I them removed all the plates and inserted 12 new plates at a spacing of 0.5":
Dielectric Constant: 79 (at 20C) H2O (distilled)
Plate Dimensions : 10" x 10" (Al)
Plate Spacing : 0.50" (4 tubes)
# of Plates : 12
I then fired this setup the same as the NH4 setup and there were some noticable
differences: (1) During all tests gas production at the plates occured,
increasing in effect as power increased (as expected)
(large amounts of hydrogen and oxygen were being produced,
quantities you really would not want near HV arcs (SG) )
(2) Coronal effects were alittle more pronounced in this setup,
although at tolerable levels (teflon spray helped out)
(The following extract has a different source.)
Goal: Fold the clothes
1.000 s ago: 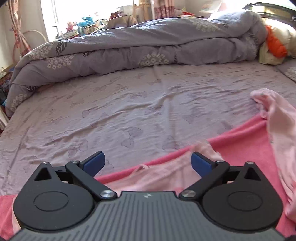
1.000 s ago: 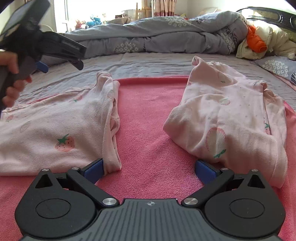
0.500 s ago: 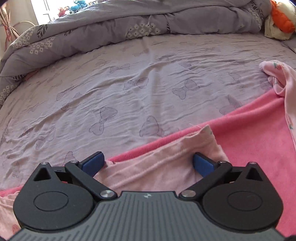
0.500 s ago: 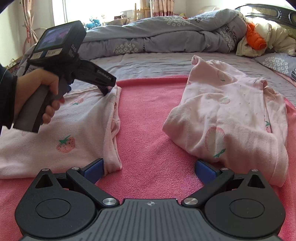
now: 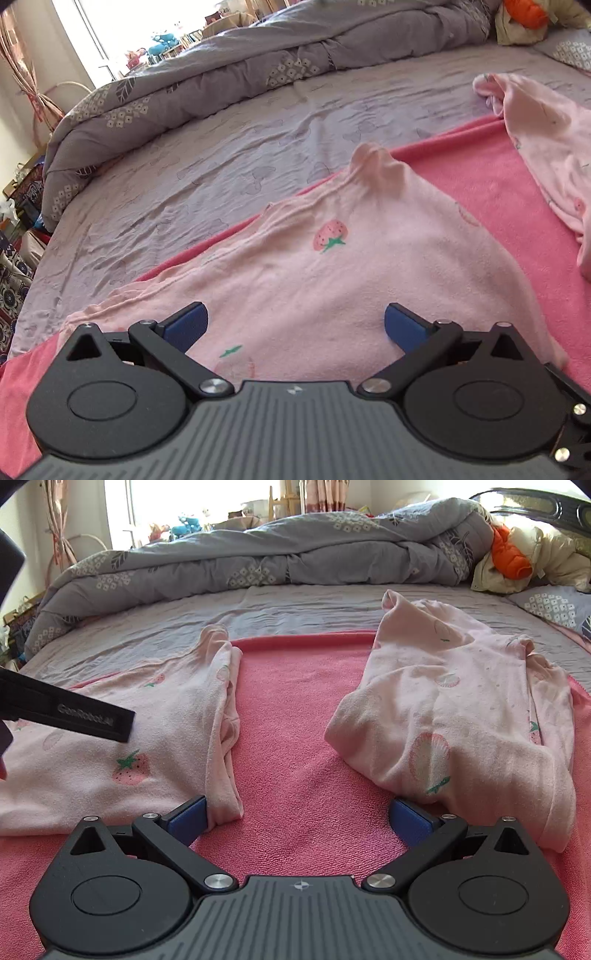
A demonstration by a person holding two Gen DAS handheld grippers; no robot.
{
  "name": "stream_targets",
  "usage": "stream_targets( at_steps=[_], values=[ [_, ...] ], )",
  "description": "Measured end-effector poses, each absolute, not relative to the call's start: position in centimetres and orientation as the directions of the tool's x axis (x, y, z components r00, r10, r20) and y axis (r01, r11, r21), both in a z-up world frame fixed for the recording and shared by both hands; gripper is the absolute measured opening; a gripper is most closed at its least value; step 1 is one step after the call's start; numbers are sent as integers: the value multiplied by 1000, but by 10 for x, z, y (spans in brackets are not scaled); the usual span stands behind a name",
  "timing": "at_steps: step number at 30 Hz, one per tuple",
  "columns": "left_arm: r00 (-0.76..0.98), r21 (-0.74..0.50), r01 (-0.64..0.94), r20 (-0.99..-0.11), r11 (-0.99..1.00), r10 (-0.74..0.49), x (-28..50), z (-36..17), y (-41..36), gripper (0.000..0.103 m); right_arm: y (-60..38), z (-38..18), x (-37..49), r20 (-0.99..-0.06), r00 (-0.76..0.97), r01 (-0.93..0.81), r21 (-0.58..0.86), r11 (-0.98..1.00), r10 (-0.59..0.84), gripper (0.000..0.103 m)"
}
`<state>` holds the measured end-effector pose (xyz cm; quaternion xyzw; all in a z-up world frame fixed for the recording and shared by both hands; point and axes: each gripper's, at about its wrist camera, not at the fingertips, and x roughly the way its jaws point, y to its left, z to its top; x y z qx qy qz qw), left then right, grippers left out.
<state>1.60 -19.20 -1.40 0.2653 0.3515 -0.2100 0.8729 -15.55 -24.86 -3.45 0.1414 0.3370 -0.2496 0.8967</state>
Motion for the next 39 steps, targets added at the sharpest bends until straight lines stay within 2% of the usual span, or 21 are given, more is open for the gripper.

(3) H2O LD heated up much faster than the NH4, but also was easily
corrected.
(4) Seemed (probably just me) to make louder arcing at the spark
gap.
I concluded my experiments here for the night. After I do some calculations
and further research on this (relearn my forgotten chemistry), I am going to
run some more tests, this time taking actual measurements on the capacitor.
Then if I do not find any faults or problems I will try it out on the 6" coil.
I typed this in a hurry so I probably left some stuff out, any comments or
questions anyone...
While this is not exactly as easy to move around as other capacitors it is not
impossible (if you drain it first :). Configurability of the capacitor is
rather nice for testing different setups.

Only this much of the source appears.